| Exercise goal |
Pull from the data below each line where the word "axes" occurs, and copy it.

(Data excerpts)
▽
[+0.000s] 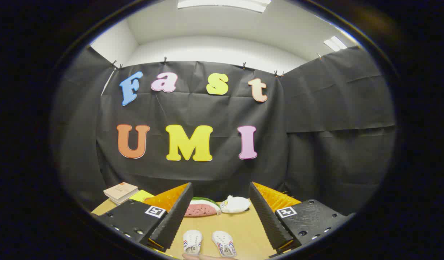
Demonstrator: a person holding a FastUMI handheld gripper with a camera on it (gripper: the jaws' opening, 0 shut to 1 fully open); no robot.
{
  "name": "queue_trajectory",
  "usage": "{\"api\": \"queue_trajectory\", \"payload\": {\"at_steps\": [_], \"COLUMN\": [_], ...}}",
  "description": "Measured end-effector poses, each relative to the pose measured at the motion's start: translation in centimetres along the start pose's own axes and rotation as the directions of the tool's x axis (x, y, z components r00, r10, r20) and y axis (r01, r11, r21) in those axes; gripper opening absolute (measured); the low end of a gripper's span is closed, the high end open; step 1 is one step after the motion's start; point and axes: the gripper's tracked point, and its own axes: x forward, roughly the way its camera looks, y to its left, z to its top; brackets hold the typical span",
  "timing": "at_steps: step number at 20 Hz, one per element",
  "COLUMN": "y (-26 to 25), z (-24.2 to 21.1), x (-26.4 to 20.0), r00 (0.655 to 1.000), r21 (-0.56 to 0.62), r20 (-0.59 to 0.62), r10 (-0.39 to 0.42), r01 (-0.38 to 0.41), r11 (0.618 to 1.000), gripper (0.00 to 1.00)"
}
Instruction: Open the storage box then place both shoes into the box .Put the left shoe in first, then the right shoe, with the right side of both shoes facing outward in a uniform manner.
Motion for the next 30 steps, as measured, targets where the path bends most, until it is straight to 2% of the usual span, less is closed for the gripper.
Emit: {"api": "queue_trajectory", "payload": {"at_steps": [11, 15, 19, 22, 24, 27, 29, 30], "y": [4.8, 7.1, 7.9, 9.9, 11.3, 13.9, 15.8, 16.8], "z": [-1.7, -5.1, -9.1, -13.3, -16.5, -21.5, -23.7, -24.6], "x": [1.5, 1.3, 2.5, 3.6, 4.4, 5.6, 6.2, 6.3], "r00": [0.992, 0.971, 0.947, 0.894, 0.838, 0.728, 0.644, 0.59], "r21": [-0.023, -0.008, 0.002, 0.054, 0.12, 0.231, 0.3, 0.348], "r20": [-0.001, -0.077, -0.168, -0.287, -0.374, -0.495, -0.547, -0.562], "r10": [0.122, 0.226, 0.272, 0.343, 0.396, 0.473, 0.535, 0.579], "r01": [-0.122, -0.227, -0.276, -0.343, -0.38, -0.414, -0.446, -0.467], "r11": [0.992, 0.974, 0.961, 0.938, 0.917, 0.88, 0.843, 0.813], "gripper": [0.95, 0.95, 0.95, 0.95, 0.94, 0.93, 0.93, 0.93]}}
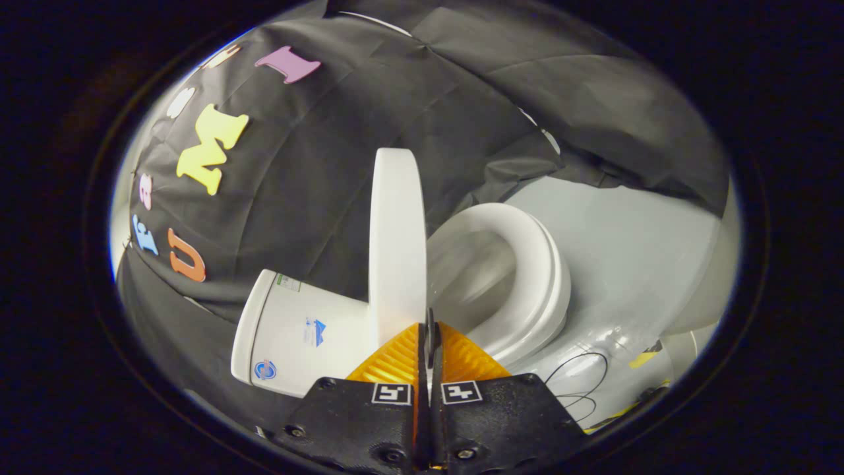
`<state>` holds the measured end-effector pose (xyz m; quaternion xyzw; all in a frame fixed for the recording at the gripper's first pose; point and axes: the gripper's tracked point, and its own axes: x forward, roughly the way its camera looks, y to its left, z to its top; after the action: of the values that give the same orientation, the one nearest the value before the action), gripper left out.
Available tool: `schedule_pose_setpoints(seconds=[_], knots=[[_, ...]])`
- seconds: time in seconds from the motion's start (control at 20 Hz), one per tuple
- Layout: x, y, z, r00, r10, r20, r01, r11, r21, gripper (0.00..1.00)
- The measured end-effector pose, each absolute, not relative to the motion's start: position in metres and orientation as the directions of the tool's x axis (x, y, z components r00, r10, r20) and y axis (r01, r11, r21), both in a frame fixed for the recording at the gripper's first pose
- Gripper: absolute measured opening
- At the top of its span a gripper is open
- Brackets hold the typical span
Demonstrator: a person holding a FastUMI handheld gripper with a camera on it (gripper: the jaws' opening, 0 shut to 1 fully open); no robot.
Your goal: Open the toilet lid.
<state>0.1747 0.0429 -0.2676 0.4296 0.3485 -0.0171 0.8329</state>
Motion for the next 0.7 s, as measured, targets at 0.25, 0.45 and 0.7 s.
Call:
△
| Exercise output |
  "description": "Measured end-effector poses, each relative to the pose measured at the motion's start: translation in centimetres along the start pose's own axes and rotation as the directions of the tool's x axis (x, y, z components r00, r10, r20) and y axis (r01, r11, r21) in those axes; gripper opening absolute (measured); the low end of a gripper's span is closed, the high end open; step 1 is one step after the motion's start; point and axes: the gripper's tracked point, and its own axes: x forward, roughly the way its camera looks, y to its left, z to its top; brackets hold the typical span",
`<state>` holds the measured end-effector pose (xyz m; quaternion xyzw; all in a frame fixed for the recording at the gripper's first pose; point and axes: the gripper's tracked point, and its own axes: x forward, roughly the way its camera looks, y to its left, z to its top; after the action: of the values that give the same orientation, the one nearest the value before the action), gripper left out.

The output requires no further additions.